Australia has been attempting to normalize its fractured relationship with Fiji since the republic’s return to parliamentary democracy in 2014.  Relations were ruptured significantly by an Australian-led sanctions regime following the 2006 military coup.  The Government of Josaia Voreqe Bainimarama, however, has expressed little interest in returning to the “traditional” arrangements with Australia.   Forging a new working relationship in 2018, an election year in Fiji, promises to be just as challenging for both countries as in any previous year. 

Finding a new but mutually supported equilibrium is not entirely a bilateral process - there is a “dragon in the room” which cannot be ignored.  Many in Fiji believe the Chinese were in Fiji’s corner when the country needed a significant international friend to manage the isolation it felt in the wake of the 2006 coup sanctions.  Australia, for its part, knows that Fiji sees China as providing an economic, diplomatic and aid alternative to traditional friends that was not available in previous decades. 

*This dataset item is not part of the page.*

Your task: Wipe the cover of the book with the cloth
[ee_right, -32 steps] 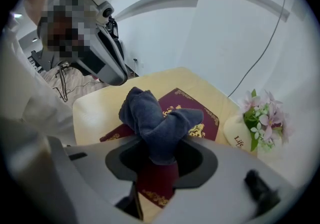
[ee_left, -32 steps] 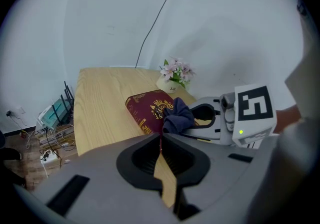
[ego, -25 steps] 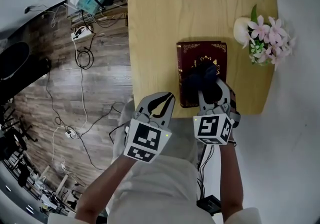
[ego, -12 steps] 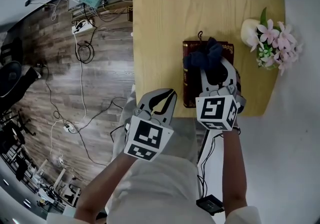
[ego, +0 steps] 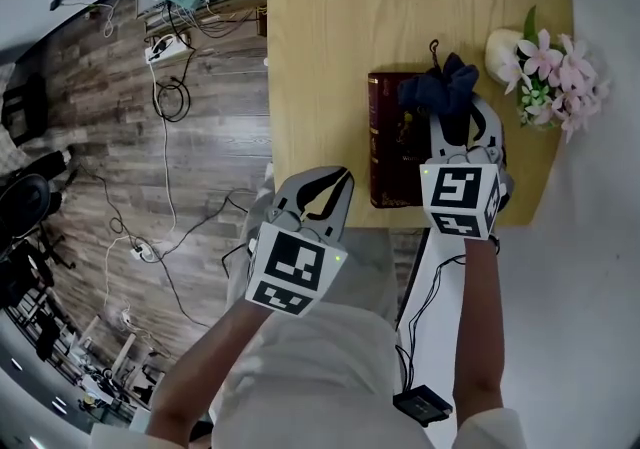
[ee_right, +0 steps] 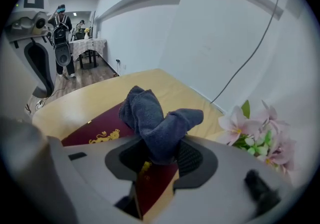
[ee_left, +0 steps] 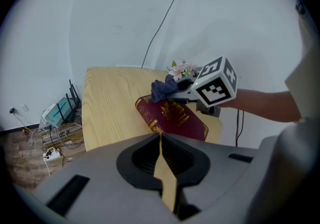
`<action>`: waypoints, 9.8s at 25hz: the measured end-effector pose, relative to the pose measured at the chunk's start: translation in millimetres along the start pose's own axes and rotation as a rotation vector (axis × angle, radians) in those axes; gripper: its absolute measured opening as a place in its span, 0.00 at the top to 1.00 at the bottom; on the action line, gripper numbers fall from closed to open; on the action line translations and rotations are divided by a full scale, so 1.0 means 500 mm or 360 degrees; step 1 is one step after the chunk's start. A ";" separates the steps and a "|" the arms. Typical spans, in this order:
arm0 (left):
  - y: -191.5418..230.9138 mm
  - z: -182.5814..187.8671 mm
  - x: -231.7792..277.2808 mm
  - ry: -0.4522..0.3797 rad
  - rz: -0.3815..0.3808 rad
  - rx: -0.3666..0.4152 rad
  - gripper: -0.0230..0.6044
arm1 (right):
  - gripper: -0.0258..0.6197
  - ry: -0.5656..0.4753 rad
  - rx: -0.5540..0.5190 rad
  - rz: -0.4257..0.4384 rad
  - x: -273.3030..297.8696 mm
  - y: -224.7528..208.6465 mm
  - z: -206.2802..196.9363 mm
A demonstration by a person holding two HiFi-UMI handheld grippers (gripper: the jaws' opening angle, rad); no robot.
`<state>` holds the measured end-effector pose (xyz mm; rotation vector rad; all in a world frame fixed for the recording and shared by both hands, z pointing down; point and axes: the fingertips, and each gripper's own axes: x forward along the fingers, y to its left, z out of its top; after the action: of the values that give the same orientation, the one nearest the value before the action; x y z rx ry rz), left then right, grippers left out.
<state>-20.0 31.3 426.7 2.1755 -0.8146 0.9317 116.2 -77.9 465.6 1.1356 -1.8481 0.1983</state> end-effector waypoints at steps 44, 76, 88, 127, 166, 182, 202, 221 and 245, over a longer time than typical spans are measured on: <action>-0.096 -0.037 0.016 0.0038 -0.0155 0.0130 0.93 | 0.72 0.0206 -0.0045 0.0076 -0.204 0.199 -0.209; -0.022 -0.048 -0.044 -0.0023 -0.0045 0.0011 0.93 | 0.72 0.0093 -0.0225 0.0091 -0.091 0.148 -0.058; -0.039 -0.049 -0.035 0.0006 -0.0074 0.0045 0.93 | 0.72 0.0169 -0.0055 -0.0048 -0.081 0.053 -0.102; -0.016 -0.058 -0.068 0.0005 -0.0042 0.0063 0.93 | 0.72 0.0060 -0.0143 -0.0065 -0.008 0.055 0.017; -0.083 -0.009 -0.053 0.0024 -0.0132 0.0221 0.93 | 0.72 0.0257 -0.0039 -0.0022 -0.147 0.148 -0.155; -0.112 0.008 -0.108 -0.0068 -0.0090 0.0229 0.93 | 0.72 0.0239 0.0165 0.0218 -0.228 0.259 -0.181; -0.171 0.171 -0.255 -0.0444 -0.0127 0.0186 0.93 | 0.72 -0.0321 0.0832 0.0080 -0.438 0.019 0.034; -0.214 0.251 -0.388 -0.0720 -0.0177 0.0192 0.93 | 0.72 -0.0772 0.0845 -0.0082 -0.691 0.007 0.075; -0.261 0.228 -0.390 -0.0705 -0.0237 0.0269 0.93 | 0.72 -0.0953 0.0776 -0.0001 -0.709 0.042 0.122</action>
<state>10.7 83.4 173.1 2.5989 -0.7798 0.4610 113.1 120.3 164.8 1.6613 -2.4021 0.3499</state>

At a bilateral level, Canberra opened 2018 with a new start in Suva.  John Feakes, a career diplomat, was appointed High Commissioner to Fiji in November 2017 replacing Margaret Toomey who had had a sometimes-rocky relationship with the Bainimarama Government.  Feakes carried no political baggage into Fiji but he came with experience in the United Nations and in mid-East conflict areas – a useful background in light of Fiji’s peacekeeping commitments.  

However, the smoke of the New Year’s fireworks had hardly cleared from the Sydney Harbour Bridge before Canberra set off some political pyrotechnics over the Pacific Island region with implications for Fiji. 

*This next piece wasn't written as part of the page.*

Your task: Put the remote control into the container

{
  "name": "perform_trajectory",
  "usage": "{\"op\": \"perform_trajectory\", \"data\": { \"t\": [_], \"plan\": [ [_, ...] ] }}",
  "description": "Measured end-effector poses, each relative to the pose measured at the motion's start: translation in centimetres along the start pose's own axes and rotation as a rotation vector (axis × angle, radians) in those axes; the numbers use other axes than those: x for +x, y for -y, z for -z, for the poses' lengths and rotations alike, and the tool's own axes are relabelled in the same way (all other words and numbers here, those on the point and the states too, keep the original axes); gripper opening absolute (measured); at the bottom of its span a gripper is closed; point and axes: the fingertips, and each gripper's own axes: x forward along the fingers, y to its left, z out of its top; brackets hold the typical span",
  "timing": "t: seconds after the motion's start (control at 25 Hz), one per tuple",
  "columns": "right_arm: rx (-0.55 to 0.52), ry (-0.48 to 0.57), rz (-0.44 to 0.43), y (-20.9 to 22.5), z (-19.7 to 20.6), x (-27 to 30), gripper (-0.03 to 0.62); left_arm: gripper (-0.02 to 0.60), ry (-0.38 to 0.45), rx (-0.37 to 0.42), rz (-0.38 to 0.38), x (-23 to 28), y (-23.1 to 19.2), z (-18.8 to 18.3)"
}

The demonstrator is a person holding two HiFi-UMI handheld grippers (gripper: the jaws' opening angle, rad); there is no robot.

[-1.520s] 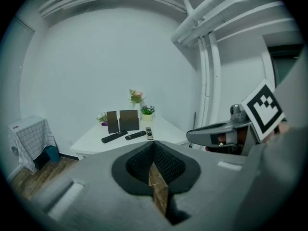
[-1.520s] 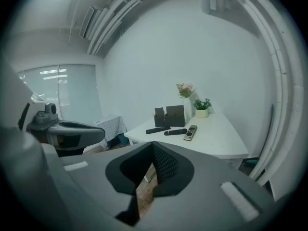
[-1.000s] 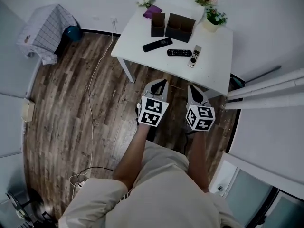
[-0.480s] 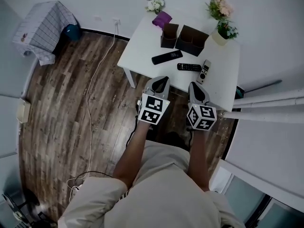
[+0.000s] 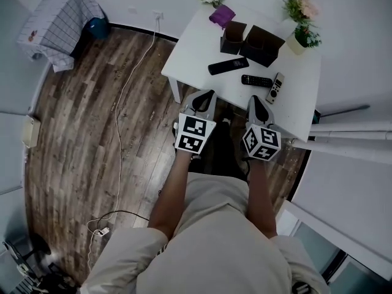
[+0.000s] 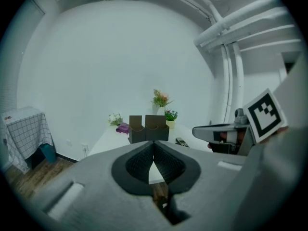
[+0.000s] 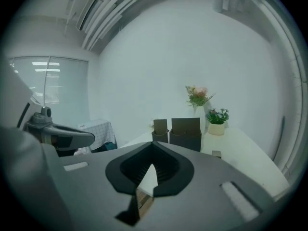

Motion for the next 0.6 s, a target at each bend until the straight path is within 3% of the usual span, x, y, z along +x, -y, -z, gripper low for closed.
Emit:
{"op": "perform_trajectory", "data": {
  "t": [0.12,0.28,0.44,0.6],
  "plan": [
    [-0.003,0.017,0.02,-0.4,0.0,1.2,0.002,0.002,-0.006,0.002,-0.024,-0.4,-1.3,-0.1],
    [-0.03,0.036,-0.027,-2.2,-1.2,2.7,0.002,0.002,0.015,-0.036,-0.013,-0.7,-1.0,-1.0],
    [-0.034,0.036,-0.043,-2.7,-1.1,3.5,0.002,0.002,-0.007,0.065,0.029,0.3,0.9,-1.6],
    [-0.013,0.038,-0.015,-1.6,-1.4,4.0,0.002,0.002,-0.038,0.097,0.025,1.3,0.7,-1.9]
  ]
}}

Australia’s International Development Minister, Concetta Fierravanti-Wells assailed China’s Pacific aid programs in early January 2018 claiming many buildings were “useless” and the roads went “nowhere”.  Moreover, she asserted, the concessional loans funding these projects imposed an unsustainable debt burden on the recipient countries.  

Her attack appeared somewhat at odds with the November 2017 Foreign Policy White Paper.  The White Paper did reflect the Government’s concerns over China’s expanding security influence in Indo-Pacific region but competition with China for leadership in the South Pacific was tactfully avoided in the chapter on regional relations. 

The Fierravanti-Wells criticism of China’s approach to regional aid, however, served to confirm what many in Suva had believed for nearly a decade. Finding a new normal in relations between Fiji and Australia necessarily will involve a triangular approach - balancing Australian and Chinese interests with Fiji’s aspirations.

The White Paper argued for engaging with the Pacific Island region “with greater intensity and ambition” inter alia through ‘promoting economic cooperation and greater integration within the Pacific and also with the Australian and New Zealand economies”.  The focus for achieving this objective has been to secure regional support for an extension of the Pacific Agreement on Closer Economic Relations (PACER) to establish a free trade amongst the Pacific Islands Forum states and both Australia and New Zealand known as PACER Plus. 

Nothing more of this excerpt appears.